How did we become children of the Creator? We didn’t buy, barter or negotiate our way in to the kingdom of God; we weren’t savvy enough, raised in the right home or more spiritually attuned than others. We received the kingdom without payment, as a poor child, bankrupt, not as an affluent business man; we brought nothing to the table.
“Blessed are the poor in spirit, for theirs is the kingdom of heaven.” (Matthew 5:3 ESV),
“You received without paying; give without pay.” (Matthew 10:8 ESV),
“Truly, I say to you, whoever does not receive the kingdom of God like a child shall not enter it.”” (Mark 10:15 ESV).
We grow as God’s children the same way, as we depart from this position of absolute surrendered dependance before God and begin to believe that our growth is up to our own efforts, we have departed from biblical Christianity. We have nothing of any value to offer the King, He is the one that offers us everything. All of our righteous acts (self disciplined, white knuckled) are like filthy rags before a holy God (Isaiah 64:6); thank God that our righteousness is found in Jesus, not in ourselves – both before and AFTER salvation. How do we please God? We please God by faith – “without faith it is impossible to please him” (Hebrews 11:6 ESV). Faith is trust and it is the only human trait that relies upon something outside of a person. So we trust in something (or Someone) else to save and to sustain. The church at Galatia had gotten it backwards as they moved back to morality and behavior modification (law, rules) as the means upon which they depended to change them. Paul emphatically says, “O foolish Galatians! Who has bewitched you? It was before your eyes that Jesus Christ was publicly portrayed as crucified. Let me ask you only this: Did you receive the Spirit by works of the law or by hearing with faith? Are you so foolish? Having begun by the Spirit, are you now being perfected by the flesh?” (Galatians 3:1–3 ESV).

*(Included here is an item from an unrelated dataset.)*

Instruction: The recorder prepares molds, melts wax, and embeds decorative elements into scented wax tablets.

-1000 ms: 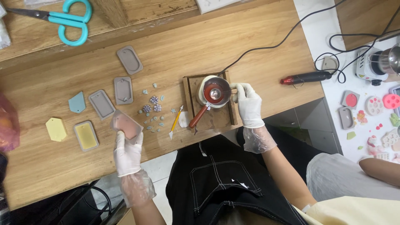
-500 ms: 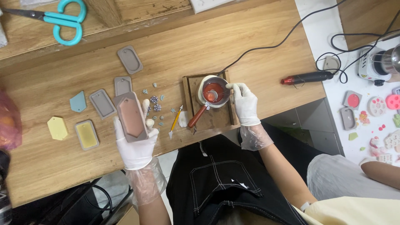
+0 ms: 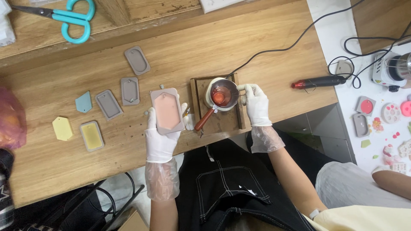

We obsess on fruit in the church today and point to it as the end goal. Fruit production is not the end goal. Fruit is a byproduct of the end goal. The end goal is believing and knowing Christ (John 6:27-29) and finding Him to be our ultimate treasure (Matthew 13:44). We spend the vast majority of our time talking about fruit (how beautiful it is, how much impact it has, how counter cultural it is). The problem is that we make fruit an idol in our hearts and frustrate the vast majority of saints who realize that they aren’t producing the fruit that they are being told that they should be producing. Why? Because we are not responsible for the fruit production. We need to be constantly reminded that the goal is not the fruit; the fruit is produced as we abide (surrender, depend, trust) in Christ (John 15). This is what we need to be constantly pointed to – depending, trusting, surrendering, knowing, abiding. Then the fruit will take care of itself and God will get the glory for it, not us because we didn’t produce it.